▶ [Task goal]:
When you answer, copy every line of the listing below exactly.

/---

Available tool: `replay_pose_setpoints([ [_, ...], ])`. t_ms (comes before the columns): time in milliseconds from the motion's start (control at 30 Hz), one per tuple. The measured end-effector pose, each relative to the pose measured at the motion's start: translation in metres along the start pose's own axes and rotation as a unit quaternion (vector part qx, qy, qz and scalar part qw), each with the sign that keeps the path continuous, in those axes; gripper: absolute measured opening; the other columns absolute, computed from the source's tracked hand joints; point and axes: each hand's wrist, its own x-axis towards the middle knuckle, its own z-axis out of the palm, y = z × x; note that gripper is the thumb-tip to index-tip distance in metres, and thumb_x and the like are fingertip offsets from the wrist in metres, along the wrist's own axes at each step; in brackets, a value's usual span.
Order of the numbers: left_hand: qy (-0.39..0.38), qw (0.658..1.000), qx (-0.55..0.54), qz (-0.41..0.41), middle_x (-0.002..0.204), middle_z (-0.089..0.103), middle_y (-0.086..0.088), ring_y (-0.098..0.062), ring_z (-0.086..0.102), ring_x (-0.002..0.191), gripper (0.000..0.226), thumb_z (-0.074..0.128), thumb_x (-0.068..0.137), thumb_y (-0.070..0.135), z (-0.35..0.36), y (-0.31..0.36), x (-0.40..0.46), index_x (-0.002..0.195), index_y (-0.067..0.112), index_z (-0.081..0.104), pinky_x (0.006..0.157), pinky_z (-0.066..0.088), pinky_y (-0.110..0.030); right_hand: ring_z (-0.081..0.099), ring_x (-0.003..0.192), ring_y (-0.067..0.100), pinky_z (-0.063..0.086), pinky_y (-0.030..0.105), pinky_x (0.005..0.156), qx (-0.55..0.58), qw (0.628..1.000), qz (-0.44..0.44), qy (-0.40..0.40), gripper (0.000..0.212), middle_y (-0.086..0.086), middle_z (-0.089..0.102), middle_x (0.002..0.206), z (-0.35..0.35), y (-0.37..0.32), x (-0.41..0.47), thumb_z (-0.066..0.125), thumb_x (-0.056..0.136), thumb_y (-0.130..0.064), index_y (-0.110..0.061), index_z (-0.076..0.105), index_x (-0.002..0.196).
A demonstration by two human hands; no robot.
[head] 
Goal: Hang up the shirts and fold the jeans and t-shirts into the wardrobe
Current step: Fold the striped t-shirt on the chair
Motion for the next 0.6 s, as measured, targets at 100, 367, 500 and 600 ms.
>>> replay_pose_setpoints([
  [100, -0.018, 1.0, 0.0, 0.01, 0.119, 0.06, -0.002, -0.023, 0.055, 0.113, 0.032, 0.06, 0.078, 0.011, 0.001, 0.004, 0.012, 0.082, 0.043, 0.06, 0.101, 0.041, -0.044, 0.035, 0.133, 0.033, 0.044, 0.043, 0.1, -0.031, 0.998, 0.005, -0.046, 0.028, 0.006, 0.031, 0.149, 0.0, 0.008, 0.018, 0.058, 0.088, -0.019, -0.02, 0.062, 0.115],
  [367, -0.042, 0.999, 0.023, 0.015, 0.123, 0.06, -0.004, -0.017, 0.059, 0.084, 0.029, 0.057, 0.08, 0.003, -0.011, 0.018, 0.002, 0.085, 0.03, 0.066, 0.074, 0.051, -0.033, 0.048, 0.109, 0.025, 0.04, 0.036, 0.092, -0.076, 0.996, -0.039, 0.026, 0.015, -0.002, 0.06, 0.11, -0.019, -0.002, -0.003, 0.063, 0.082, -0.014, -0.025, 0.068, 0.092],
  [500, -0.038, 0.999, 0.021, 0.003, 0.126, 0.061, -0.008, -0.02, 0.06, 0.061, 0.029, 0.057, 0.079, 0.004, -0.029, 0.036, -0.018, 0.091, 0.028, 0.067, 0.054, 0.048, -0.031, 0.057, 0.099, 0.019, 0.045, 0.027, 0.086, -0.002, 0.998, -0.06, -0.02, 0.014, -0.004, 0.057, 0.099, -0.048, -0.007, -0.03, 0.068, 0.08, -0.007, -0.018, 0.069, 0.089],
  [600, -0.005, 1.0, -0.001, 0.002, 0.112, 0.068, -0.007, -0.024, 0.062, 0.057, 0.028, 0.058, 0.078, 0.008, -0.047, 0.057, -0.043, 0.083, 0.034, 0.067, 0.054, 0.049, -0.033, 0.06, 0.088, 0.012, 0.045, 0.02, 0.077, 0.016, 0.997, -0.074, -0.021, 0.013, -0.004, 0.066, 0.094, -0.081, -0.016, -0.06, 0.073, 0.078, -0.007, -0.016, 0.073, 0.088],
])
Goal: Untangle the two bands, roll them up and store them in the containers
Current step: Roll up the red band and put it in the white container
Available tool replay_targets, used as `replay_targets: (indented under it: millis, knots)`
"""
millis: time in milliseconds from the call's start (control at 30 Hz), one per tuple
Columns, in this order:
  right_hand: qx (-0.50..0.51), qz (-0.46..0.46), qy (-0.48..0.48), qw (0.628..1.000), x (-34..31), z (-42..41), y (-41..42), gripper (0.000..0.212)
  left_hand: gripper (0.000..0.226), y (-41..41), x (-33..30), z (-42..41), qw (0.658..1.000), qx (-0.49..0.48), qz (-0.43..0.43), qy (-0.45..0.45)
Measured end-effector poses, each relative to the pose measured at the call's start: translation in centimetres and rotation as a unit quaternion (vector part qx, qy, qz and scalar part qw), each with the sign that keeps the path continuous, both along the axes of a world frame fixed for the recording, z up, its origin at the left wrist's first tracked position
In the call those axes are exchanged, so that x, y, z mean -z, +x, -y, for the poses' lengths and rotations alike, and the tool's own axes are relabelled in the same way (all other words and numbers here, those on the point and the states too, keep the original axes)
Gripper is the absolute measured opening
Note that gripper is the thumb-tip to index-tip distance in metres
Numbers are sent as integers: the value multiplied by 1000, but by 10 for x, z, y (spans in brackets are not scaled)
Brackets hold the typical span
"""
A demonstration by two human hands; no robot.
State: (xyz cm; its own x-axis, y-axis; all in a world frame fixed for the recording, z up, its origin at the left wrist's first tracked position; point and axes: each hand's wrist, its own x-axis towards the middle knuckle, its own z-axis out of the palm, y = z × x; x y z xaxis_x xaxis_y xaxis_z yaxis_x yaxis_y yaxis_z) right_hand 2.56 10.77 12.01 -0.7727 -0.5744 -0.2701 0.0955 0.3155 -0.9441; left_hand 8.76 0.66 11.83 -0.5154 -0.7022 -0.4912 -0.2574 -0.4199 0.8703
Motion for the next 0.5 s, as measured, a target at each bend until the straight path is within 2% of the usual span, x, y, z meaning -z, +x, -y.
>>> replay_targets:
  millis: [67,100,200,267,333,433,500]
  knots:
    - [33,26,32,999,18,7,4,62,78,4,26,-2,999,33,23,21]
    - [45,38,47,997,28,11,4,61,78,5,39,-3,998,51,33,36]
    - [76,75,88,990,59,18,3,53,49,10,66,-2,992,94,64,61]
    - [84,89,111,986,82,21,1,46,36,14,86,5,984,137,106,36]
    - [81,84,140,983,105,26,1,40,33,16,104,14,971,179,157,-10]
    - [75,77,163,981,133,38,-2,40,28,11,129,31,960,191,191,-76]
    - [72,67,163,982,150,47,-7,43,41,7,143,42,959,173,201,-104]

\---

▶ [Answer area]:
Available tool: `replay_pose_setpoints([ [_, ...], ])`. t_ms (comes before the columns): time in milliseconds from the motion's start (control at 30 Hz), one per tuple. The measured end-effector pose, each relative to the pose measured at the motion's start: translation in metres along the start pose's own axes and rotation as a unit quaternion (vector part qx, qy, qz and scalar part qw), each with the sign that keeps the path continuous, in those axes; gripper: absolute measured opening; the other columns absolute, computed from the source's tracked hand joints; point and axes: each hand's wrist, its own x-axis towards the middle knuckle, its own z-axis out of the palm, y = z × x; note that gripper is the thumb-tip to index-tip distance in metres, and thumb_x and the like are fingertip offsets from the wrist in metres, along the wrist's own axes at each step; in brackets, a value's usual span.
Order of the numbers: left_hand: qy (-0.39..0.38), qw (0.658..1.000), qx (-0.55..0.54), qz (-0.41..0.41), middle_x (-0.002..0.204), middle_z (-0.089..0.103), middle_y (-0.086..0.088), ring_y (-0.098..0.062), ring_z (-0.086..0.102), ring_x (-0.002..0.191), gripper (0.000..0.226), thumb_z (-0.074..0.128), thumb_x (-0.068..0.137), thumb_y (-0.070..0.135), z (-0.35..0.36), y (-0.31..0.36), x (-0.40..0.46), index_x (-0.002..0.195), index_y (-0.067..0.112), index_z (-0.081..0.104), pinky_x (0.006..0.157), pinky_z (-0.066..0.088), pinky_y (-0.110..0.030); right_hand: ring_z (-0.081..0.099), ring_x (-0.003..0.192), ring_y (-0.067..0.100), pinky_z (-0.063..0.086), pinky_y (-0.030..0.105), pinky_x (0.005..0.156), qx (-0.55..0.58), qw (0.628..1.000), qz (-0.44..0.44), qy (-0.40..0.40), gripper (0.000..0.212), middle_y (-0.086..0.086), middle_z (-0.089..0.102), middle_x (0.002..0.206), z (-0.35..0.35), y (-0.37..0.32), x (-0.41..0.47), thumb_z (-0.066..0.125), thumb_x (-0.056..0.136), thumb_y (-0.130..0.064), index_y (-0.110..0.061), index_z (-0.076..0.105), index_x (-0.002..0.196).
A demonstration by two human hands; no robot.
[head] 
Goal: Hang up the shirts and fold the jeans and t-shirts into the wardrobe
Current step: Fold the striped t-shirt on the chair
Motion for the next 0.6 s, as measured, targets at 100, 367, 500 and 600 ms.
>>> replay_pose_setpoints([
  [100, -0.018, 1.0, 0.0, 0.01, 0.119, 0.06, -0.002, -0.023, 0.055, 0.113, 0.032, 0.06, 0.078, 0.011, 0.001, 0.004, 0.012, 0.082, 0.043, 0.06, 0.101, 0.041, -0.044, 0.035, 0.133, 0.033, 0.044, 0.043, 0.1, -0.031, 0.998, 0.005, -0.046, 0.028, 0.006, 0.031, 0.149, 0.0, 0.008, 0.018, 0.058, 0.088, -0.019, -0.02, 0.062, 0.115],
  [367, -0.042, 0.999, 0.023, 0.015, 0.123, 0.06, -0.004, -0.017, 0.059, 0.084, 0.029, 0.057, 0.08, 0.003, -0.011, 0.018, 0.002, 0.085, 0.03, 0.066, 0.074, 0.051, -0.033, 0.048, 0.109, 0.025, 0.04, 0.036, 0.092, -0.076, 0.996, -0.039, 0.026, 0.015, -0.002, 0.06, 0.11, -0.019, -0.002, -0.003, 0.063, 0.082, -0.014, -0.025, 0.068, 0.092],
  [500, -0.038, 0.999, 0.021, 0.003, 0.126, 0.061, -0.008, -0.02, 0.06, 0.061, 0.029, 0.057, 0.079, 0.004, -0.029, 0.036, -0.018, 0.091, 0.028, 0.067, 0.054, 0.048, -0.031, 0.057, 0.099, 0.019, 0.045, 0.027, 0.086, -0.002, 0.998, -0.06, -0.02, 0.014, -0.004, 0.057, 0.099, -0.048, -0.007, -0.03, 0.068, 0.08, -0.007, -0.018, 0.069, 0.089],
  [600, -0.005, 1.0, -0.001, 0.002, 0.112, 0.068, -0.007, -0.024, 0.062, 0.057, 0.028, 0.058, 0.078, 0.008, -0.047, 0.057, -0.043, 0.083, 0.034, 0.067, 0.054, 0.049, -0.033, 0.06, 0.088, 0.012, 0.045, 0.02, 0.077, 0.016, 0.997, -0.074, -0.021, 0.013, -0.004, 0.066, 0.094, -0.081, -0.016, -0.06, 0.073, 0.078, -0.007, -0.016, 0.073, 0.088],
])
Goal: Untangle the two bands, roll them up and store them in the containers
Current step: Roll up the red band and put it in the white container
Available tool replay_targets, used as `replay_targets: (indented under it: millis, knots)`
"""
millis: time in milliseconds from the call's start (control at 30 Hz), one per tuple
Columns, in this order:
  right_hand: qx (-0.50..0.51), qz (-0.46..0.46), qy (-0.48..0.48), qw (0.628..1.000), x (-34..31), z (-42..41), y (-41..42), gripper (0.000..0.212)
  left_hand: gripper (0.000..0.226), y (-41..41), x (-33..30), z (-42..41), qw (0.658..1.000), qx (-0.49..0.48), qz (-0.43..0.43), qy (-0.45..0.45)
Measured end-effector poses, each relative to the pose measured at the call's start: translation in centimetres and rotation as a unit quaternion (vector part qx, qy, qz and scalar part qw), each with the sign that keeps the path continuous, both along the axes of a world frame fixed for the recording, z up, its origin at the left wrist's first tracked position
In the call those axes are exchanged, so that x, y, z mean -z, +x, -y, for the poses' lengths and rotations alike, and the tool's own axes are relabelled in the same way (all other words and numbers here, those on the point and the states too, keep the original axes)
Gripper is the absolute measured opening
Note that gripper is the thumb-tip to index-tip distance in metres
Numbers are sent as integers: the value multiplied by 1000, but by 10 for x, z, y (spans in brackets are not scaled)
Brackets hold the typical span
"""
A demonstration by two human hands; no robot.
State: (xyz cm; its own x-axis, y-axis; all in a world frame fixed for the recording, z up, its origin at the left wrist's first tracked position; point and axes: each hand's wrist, its own x-axis towards the middle knuckle, its own z-axis out of the palm, y = z × x; x y z xaxis_x xaxis_y xaxis_z yaxis_x yaxis_y yaxis_z) right_hand 2.56 10.77 12.01 -0.7727 -0.5744 -0.2701 0.0955 0.3155 -0.9441; left_hand 8.76 0.66 11.83 -0.5154 -0.7022 -0.4912 -0.2574 -0.4199 0.8703
Motion for the next 0.5 s, as measured, a target at each bend until the straight path is within 2% of the usual span, x, y, z meaning -z, +x, -y.
>>> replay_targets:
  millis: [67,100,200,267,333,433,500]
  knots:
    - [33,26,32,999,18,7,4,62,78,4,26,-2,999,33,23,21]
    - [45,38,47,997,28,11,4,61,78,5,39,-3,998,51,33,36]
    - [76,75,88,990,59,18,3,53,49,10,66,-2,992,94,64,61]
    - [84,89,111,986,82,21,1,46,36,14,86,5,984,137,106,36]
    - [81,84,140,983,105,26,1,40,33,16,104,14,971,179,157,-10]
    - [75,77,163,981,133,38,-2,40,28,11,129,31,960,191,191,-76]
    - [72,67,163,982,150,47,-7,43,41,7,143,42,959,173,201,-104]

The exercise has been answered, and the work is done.